Share your dilemmas and get honest opinions from other Mumsnetters.

DH career decision? It it his or ours? AIBU?

57 replies

ostrichneck · 11/09/2015 14:58

DH began with this company as a trainee. His original manager was a relative and he 'got the job' that way. Since then the relative has left & had had many jobs in between. Dh has continued to do well in the business and has an excellent reputation for being very good at his job, trustworthy and responsible. Colleagues cannot speak highly enough of him. He has tripled his salary in his 6 years, and they still invest any time and training into him that he requests. As far as we know, his job is stable.

Relative mentioned before has now come along with a new business opportunity (this is relatives 4th company in as many years but apparently this is the one) and wants DH to go and work for him (in the same field). He has already taken some of his colleagues from this business with him. Some of which are most definitely NOT regarded highly of in our field of work and are not trusted at all.

The salary offered is equal to that of what DH currently earns with no further incentives as far as I can see. And the further option of training that DH currently has is not available at this time.

It will also involve an element of working away.

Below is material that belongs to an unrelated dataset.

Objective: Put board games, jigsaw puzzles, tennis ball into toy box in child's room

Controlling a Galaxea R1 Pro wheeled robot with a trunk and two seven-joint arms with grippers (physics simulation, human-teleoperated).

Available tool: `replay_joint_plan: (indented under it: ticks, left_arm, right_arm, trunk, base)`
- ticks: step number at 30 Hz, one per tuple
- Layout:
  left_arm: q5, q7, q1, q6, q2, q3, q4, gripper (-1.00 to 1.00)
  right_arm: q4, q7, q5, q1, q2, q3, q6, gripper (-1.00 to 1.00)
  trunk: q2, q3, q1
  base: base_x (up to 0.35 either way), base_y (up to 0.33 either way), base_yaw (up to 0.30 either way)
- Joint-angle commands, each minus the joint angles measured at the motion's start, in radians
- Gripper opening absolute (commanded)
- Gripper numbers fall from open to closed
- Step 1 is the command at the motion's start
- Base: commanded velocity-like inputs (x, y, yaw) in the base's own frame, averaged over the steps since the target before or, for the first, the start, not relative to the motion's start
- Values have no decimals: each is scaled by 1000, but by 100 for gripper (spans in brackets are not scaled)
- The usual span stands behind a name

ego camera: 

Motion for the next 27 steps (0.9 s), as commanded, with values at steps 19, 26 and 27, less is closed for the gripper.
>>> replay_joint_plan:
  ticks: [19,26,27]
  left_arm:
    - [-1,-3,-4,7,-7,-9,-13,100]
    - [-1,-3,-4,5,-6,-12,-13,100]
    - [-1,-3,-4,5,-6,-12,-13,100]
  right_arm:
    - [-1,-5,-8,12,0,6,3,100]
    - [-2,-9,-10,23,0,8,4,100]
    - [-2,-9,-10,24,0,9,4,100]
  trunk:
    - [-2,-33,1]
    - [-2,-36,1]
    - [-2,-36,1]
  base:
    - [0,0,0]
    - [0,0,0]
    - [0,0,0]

The reasons I don't want DH to take the new opportunity are

  1. Relative is inconsistent - each and every opportunity is the one until a new one comes along and previous one wasn't 'all that' anyway.
  2. DH is well looked after in current company and highly regarded - the company has treated him (and continue to) so well that I can't see why he would want to leave. (FWIW - the last person that they invested so highly in, left to go to same person. This did not go down well as they were so disappointed and I believe he has burnt all bridges with this company now).
  3. The kind of people that he is considering going to work 'with' - are the kind of people that he will end up working under because he was always their trainee when they worked with him at his current company - they mockingly called him the 'monkey' or the 'bitch' at this company.
  4. I don't want DH to live in relative's shadow and for him to be known in the industry as moving around often, no loyalty and being relatives puppet.
  5. I don't want him working away - it just doesn't suit my/our lifestyle prefernces. And I wouldn't have thought his either. Especially when we will have a newborn as well as young DC1.
  6. If this opportunity doesn't work out, we have another baby on the way, and although he may find work again, I don't want the stress of us losing another salary for any period of time while I am on maternity leave.
  7. A lot of people that are held in high regard in this industry have advised him to not go work with said relative and ex-colleagues for similar reasons to mine - therefore, it's not just MY opinion of these people/this opportunity.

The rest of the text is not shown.